[RECORDS FOR THIS EXERCISE]:

_ _ _ _

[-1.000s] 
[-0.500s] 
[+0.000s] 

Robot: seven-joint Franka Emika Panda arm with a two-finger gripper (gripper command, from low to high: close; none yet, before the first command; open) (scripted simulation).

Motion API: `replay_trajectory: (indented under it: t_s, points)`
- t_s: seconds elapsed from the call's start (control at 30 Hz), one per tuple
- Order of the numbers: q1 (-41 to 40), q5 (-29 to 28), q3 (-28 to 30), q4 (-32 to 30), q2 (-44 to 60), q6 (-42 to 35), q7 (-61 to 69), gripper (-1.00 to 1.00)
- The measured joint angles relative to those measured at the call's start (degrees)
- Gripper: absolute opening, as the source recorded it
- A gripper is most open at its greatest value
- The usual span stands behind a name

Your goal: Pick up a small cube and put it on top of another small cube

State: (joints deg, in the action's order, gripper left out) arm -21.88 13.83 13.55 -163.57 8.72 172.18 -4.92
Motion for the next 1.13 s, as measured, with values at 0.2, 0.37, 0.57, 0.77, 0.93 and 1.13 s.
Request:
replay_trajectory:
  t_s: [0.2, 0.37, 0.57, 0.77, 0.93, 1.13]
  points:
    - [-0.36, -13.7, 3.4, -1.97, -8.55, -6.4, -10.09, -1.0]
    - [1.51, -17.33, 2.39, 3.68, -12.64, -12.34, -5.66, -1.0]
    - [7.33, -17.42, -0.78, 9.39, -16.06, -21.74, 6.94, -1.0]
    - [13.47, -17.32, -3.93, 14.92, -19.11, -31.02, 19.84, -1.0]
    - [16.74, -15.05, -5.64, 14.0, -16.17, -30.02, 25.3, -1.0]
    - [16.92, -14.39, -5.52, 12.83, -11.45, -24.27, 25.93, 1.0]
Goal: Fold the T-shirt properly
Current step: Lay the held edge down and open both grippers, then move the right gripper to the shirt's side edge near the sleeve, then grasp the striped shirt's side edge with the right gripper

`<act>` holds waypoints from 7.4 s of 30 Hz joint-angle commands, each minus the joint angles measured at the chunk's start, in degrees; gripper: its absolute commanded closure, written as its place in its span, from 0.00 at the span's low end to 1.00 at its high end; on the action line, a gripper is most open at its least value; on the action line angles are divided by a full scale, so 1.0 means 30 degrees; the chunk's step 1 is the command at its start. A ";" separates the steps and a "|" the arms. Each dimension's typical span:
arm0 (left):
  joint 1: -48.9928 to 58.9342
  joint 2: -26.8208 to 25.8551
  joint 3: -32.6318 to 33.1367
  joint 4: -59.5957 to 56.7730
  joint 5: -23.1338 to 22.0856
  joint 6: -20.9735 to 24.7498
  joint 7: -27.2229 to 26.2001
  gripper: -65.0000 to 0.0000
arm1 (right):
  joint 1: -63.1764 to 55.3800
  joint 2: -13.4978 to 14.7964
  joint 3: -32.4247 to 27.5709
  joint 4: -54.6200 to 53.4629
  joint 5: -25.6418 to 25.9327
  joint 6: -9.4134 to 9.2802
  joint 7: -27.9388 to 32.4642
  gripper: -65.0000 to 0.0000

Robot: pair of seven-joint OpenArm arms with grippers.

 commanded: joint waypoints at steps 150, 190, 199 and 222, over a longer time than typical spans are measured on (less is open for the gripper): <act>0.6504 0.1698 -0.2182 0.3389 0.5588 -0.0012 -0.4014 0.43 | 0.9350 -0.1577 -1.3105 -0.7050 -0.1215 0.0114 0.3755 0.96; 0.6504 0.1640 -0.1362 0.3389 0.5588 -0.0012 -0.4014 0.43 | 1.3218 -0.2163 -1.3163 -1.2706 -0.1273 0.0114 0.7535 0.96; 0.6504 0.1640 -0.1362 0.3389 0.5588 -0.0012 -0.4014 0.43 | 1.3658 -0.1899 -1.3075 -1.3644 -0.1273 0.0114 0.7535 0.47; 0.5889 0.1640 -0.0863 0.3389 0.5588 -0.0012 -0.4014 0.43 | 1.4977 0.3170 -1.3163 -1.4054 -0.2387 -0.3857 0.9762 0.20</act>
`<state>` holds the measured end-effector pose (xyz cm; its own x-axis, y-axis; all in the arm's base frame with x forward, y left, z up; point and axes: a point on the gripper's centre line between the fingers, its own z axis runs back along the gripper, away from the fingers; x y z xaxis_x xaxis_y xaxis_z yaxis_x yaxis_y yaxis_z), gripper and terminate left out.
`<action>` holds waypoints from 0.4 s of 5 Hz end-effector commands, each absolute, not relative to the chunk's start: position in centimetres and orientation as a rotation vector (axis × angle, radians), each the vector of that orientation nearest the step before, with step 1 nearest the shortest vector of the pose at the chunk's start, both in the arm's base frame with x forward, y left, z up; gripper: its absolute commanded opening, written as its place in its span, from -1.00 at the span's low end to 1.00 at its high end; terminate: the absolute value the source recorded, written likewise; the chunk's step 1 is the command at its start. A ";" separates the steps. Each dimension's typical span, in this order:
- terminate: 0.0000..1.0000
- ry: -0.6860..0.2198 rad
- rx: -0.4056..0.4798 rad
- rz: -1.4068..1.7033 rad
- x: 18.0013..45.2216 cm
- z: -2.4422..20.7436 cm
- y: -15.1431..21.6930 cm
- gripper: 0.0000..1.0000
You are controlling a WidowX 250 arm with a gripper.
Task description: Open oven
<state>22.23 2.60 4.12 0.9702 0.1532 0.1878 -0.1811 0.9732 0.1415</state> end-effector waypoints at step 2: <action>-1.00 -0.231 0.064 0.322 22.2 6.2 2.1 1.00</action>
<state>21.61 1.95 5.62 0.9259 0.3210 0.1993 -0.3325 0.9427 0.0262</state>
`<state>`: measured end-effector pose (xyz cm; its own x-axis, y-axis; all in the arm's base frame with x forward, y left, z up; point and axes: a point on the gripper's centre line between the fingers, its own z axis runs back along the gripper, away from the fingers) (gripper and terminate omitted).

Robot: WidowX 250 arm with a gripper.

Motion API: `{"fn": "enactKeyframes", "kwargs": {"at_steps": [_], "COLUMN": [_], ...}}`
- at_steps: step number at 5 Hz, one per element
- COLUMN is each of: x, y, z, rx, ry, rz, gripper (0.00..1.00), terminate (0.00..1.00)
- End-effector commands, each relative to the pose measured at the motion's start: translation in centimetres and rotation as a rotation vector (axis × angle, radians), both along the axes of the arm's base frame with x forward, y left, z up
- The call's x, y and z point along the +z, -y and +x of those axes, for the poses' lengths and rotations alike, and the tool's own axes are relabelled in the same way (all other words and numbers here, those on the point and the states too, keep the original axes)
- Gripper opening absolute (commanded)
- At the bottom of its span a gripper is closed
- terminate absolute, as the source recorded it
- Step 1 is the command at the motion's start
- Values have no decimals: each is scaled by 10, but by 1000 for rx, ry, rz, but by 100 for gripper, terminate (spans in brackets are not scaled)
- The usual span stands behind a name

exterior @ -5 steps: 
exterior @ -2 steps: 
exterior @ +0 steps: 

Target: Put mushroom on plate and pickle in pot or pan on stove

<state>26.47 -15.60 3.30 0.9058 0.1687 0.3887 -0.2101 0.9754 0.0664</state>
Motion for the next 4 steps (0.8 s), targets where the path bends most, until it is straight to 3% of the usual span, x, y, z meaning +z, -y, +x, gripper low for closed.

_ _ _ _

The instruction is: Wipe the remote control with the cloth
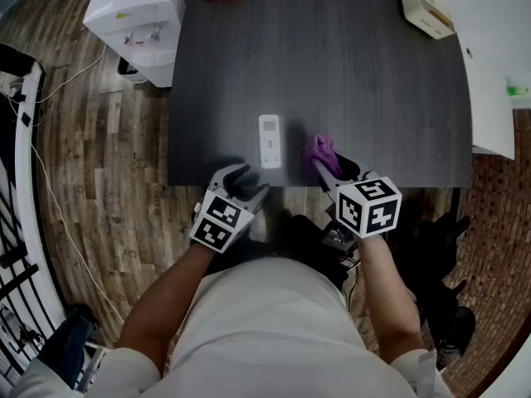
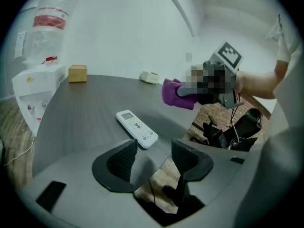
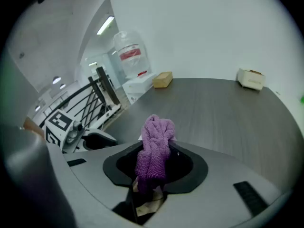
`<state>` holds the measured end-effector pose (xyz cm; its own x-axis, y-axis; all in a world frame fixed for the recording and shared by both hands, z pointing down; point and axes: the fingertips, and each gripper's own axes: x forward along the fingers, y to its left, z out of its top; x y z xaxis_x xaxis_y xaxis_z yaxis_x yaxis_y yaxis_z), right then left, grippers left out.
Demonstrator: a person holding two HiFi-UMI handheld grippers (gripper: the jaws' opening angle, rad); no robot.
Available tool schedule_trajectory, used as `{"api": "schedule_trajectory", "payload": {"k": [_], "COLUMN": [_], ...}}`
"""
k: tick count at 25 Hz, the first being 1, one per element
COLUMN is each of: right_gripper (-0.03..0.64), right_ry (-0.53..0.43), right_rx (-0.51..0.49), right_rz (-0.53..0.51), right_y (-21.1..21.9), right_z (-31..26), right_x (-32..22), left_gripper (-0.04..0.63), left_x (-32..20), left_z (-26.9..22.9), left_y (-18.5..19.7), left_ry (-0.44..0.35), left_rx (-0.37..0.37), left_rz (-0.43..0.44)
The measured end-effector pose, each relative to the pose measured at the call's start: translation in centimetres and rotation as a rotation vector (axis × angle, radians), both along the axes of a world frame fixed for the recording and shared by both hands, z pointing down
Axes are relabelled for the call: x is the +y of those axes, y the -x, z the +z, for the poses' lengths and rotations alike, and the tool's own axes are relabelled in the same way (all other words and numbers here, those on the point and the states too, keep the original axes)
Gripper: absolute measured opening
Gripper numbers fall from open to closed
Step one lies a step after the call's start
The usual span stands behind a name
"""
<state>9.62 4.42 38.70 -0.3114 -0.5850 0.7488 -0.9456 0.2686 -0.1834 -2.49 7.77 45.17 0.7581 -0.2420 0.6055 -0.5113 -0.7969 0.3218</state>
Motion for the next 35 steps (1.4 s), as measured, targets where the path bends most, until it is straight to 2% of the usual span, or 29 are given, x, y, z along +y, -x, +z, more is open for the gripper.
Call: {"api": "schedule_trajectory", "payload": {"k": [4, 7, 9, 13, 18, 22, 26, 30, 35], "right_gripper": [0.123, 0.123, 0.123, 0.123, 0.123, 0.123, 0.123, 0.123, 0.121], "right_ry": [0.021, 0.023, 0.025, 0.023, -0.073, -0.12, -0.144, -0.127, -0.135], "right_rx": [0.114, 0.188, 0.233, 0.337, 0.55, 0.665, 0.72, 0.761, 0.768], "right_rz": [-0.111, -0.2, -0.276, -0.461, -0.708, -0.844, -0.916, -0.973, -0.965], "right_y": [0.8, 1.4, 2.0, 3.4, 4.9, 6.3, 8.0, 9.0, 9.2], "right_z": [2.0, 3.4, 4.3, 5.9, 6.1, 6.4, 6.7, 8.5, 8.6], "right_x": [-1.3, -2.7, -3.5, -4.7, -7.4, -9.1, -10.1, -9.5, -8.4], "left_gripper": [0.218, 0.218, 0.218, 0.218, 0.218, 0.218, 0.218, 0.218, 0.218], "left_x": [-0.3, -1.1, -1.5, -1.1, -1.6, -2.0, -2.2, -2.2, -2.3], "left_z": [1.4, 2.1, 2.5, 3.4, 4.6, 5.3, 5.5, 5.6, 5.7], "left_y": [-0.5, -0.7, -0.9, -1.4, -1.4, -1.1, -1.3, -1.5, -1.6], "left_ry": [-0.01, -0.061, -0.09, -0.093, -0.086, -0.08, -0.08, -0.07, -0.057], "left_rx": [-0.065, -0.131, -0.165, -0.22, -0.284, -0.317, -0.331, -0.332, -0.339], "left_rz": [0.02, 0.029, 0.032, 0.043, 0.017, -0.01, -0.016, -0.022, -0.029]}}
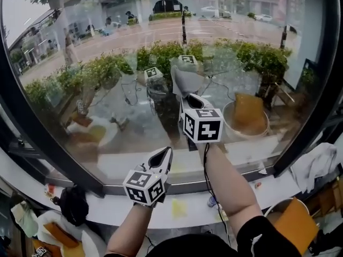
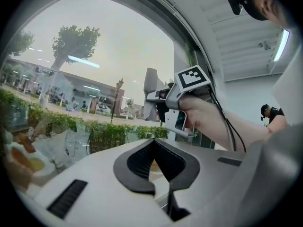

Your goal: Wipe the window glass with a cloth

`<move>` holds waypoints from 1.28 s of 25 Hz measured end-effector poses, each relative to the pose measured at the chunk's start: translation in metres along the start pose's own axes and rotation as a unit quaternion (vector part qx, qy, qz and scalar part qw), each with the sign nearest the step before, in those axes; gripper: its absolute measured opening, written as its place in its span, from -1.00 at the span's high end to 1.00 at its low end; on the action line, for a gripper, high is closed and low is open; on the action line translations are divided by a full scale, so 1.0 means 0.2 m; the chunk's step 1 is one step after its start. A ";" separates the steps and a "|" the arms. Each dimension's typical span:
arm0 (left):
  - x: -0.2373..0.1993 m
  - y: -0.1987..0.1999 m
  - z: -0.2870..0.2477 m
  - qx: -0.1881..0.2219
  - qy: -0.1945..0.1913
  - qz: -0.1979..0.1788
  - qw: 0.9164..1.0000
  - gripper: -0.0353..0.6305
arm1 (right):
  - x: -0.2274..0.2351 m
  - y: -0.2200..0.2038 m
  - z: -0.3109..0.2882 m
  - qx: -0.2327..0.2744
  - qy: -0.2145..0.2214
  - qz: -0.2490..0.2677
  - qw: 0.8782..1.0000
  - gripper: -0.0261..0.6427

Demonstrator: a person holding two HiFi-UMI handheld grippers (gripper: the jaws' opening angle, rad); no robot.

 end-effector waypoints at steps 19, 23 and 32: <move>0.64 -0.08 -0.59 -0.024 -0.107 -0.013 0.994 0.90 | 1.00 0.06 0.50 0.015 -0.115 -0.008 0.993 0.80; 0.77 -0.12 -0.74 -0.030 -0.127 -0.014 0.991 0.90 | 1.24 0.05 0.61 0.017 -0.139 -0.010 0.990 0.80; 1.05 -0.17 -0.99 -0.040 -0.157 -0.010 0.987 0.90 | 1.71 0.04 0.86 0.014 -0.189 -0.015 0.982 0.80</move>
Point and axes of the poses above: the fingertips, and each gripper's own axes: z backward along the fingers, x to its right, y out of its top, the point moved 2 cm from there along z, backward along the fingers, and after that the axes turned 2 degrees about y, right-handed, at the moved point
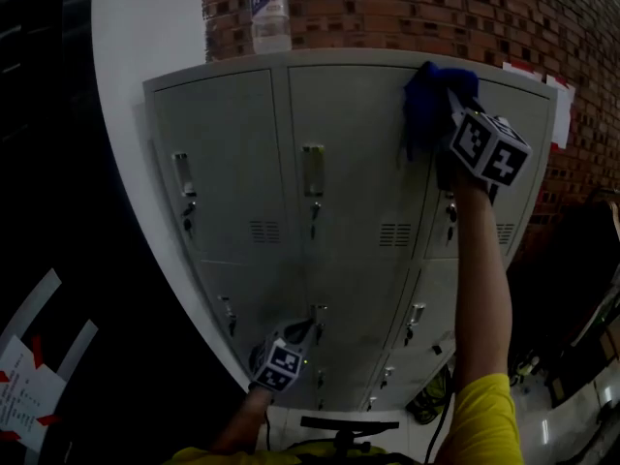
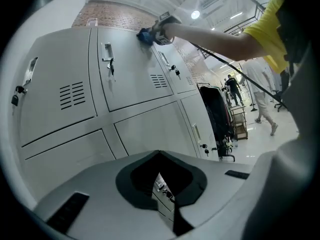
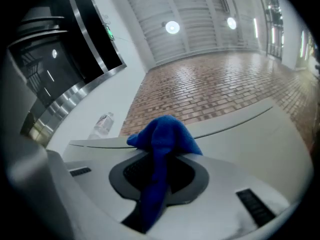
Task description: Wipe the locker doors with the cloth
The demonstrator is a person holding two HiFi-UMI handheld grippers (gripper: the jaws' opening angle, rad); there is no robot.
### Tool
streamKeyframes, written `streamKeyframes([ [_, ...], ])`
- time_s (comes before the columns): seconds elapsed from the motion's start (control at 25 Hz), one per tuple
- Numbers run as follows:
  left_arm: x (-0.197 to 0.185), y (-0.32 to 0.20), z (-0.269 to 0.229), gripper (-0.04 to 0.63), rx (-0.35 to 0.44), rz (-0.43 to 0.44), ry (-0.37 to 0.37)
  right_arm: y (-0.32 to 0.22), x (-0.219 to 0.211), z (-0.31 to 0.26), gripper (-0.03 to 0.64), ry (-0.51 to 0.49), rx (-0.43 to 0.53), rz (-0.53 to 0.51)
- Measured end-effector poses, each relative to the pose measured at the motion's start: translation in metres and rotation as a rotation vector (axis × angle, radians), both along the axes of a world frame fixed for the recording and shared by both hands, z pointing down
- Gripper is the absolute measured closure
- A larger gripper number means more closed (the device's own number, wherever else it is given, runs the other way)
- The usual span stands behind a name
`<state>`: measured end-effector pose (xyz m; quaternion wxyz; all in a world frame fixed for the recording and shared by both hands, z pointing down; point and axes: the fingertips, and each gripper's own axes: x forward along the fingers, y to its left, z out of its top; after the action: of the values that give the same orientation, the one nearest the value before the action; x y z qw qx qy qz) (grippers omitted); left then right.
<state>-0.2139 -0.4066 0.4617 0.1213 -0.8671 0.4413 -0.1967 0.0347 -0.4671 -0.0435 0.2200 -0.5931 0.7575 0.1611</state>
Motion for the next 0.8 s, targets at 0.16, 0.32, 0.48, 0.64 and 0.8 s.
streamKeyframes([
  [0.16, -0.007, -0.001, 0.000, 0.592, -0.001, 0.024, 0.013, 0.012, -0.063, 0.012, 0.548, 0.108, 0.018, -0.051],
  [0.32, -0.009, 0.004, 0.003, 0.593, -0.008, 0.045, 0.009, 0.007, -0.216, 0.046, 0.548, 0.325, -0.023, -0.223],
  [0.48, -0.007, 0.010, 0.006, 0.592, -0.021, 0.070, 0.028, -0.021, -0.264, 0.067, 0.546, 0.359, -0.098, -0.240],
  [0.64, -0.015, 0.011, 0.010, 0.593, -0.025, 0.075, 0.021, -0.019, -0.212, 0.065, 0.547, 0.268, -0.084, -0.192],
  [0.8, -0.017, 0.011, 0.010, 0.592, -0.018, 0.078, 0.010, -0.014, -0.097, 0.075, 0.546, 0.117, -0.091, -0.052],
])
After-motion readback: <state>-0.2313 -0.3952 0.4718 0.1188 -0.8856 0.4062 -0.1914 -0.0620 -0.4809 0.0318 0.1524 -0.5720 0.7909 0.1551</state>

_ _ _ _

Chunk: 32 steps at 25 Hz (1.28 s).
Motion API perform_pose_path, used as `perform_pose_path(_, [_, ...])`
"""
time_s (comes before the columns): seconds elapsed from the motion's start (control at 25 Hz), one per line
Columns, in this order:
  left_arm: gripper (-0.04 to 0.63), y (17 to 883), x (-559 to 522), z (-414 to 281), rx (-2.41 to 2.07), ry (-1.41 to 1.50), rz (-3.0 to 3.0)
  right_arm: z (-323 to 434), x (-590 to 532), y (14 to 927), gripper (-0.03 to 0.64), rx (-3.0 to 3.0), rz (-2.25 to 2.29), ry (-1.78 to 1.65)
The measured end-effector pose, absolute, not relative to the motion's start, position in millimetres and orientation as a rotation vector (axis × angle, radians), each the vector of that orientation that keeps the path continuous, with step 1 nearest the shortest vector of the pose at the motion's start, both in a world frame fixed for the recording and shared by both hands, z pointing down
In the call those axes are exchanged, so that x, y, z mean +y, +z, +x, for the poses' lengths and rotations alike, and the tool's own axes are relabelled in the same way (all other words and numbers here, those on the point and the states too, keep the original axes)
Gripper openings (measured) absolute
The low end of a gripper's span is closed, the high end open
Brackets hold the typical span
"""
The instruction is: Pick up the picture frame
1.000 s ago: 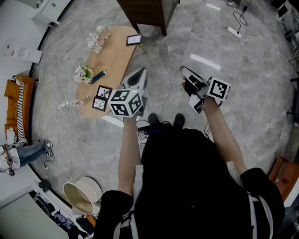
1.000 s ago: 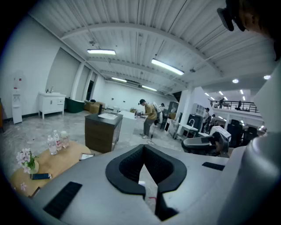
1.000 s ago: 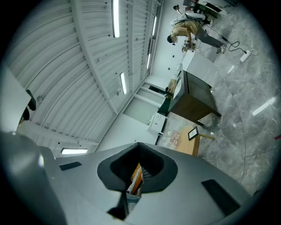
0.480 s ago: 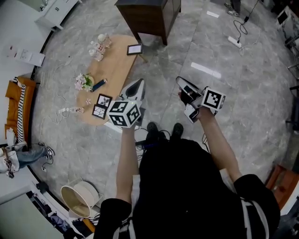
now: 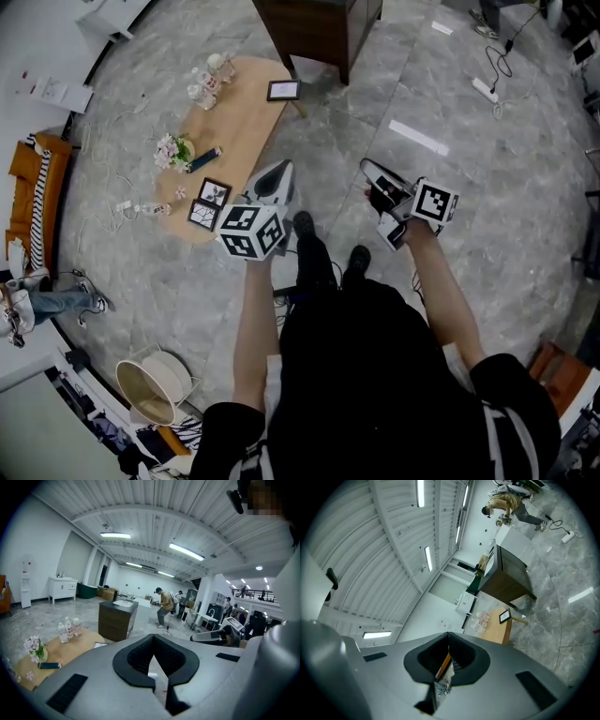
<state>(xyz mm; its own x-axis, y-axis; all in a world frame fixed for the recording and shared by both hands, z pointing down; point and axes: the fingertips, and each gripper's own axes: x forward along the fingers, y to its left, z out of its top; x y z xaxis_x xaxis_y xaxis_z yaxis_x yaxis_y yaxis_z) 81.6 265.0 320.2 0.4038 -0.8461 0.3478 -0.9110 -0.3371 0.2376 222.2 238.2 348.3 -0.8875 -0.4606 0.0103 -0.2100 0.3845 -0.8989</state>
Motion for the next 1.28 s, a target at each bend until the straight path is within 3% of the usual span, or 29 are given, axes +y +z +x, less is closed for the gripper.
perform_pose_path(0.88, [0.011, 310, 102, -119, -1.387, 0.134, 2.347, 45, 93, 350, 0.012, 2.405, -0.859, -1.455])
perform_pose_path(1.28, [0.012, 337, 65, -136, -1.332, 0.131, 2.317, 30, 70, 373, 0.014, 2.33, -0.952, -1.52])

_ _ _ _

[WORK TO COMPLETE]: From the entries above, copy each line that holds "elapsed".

[YOUR RESPONSE]:
- t_s: seconds elapsed from the call's start (control at 30 Hz), one per tuple
- time_s (comes before the columns): seconds elapsed from the motion's start (control at 25 Hz), one per tuple
time_s (comes before the columns): seconds elapsed from the motion's start (control at 25 Hz), one per line

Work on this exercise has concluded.